Activity: Look over the listing below and say how many of its lines include the string "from"; give no more than that number.

Supplied information:
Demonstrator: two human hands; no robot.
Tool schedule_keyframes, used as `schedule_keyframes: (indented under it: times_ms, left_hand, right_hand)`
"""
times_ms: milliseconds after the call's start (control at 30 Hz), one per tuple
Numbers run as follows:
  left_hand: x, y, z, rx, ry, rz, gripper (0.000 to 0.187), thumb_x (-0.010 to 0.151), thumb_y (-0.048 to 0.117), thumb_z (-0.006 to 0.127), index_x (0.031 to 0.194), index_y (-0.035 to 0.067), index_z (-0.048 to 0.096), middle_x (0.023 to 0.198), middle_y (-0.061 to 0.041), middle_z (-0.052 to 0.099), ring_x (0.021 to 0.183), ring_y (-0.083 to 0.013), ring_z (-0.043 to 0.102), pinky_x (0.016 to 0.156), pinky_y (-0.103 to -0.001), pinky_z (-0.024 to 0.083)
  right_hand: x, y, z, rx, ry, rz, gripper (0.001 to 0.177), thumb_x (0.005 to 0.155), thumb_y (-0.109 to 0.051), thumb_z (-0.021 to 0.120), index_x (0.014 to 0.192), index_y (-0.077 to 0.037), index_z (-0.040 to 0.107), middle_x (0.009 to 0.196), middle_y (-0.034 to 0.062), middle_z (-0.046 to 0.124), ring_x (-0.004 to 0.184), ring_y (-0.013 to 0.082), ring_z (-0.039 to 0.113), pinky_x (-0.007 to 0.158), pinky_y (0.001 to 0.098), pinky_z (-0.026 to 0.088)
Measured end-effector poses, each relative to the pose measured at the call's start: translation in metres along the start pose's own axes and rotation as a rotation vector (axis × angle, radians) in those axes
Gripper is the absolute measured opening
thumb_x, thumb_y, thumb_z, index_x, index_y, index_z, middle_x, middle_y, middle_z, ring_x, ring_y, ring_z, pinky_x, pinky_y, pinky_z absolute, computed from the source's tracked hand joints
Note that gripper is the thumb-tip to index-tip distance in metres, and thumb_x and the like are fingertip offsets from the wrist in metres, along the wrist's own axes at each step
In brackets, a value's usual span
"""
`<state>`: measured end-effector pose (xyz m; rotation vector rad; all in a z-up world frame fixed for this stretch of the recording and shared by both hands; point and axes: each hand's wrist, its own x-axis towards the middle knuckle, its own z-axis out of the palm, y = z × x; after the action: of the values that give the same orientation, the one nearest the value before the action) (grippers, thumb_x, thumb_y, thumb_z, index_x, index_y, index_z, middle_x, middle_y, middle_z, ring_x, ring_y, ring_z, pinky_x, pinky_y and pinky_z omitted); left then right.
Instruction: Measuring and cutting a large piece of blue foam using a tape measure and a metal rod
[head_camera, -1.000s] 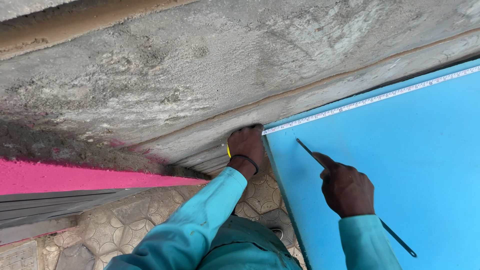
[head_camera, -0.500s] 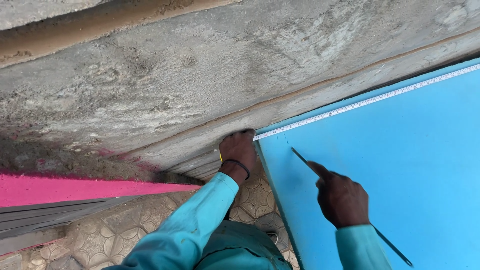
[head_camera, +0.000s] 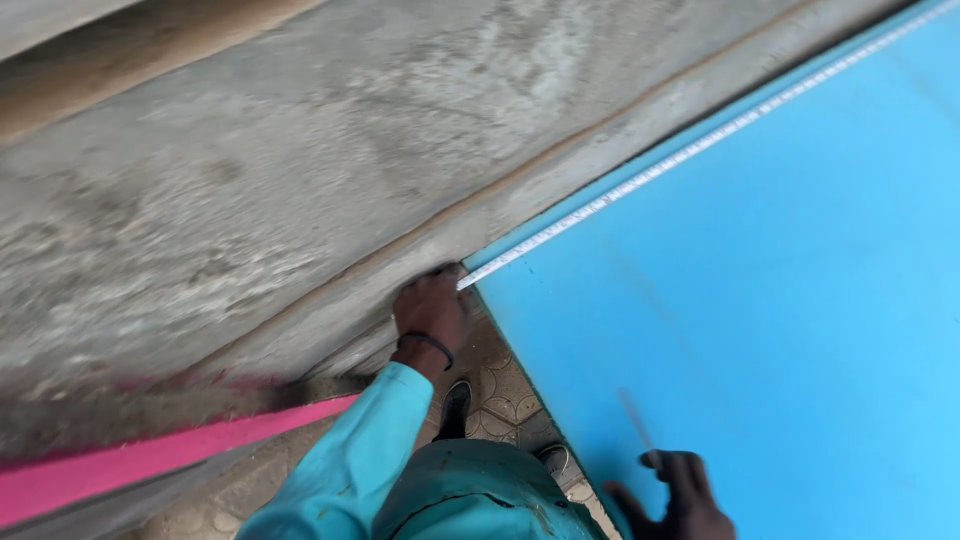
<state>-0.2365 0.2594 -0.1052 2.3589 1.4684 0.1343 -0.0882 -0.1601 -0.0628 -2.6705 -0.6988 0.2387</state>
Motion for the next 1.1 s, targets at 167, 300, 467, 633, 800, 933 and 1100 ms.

Written solution: 2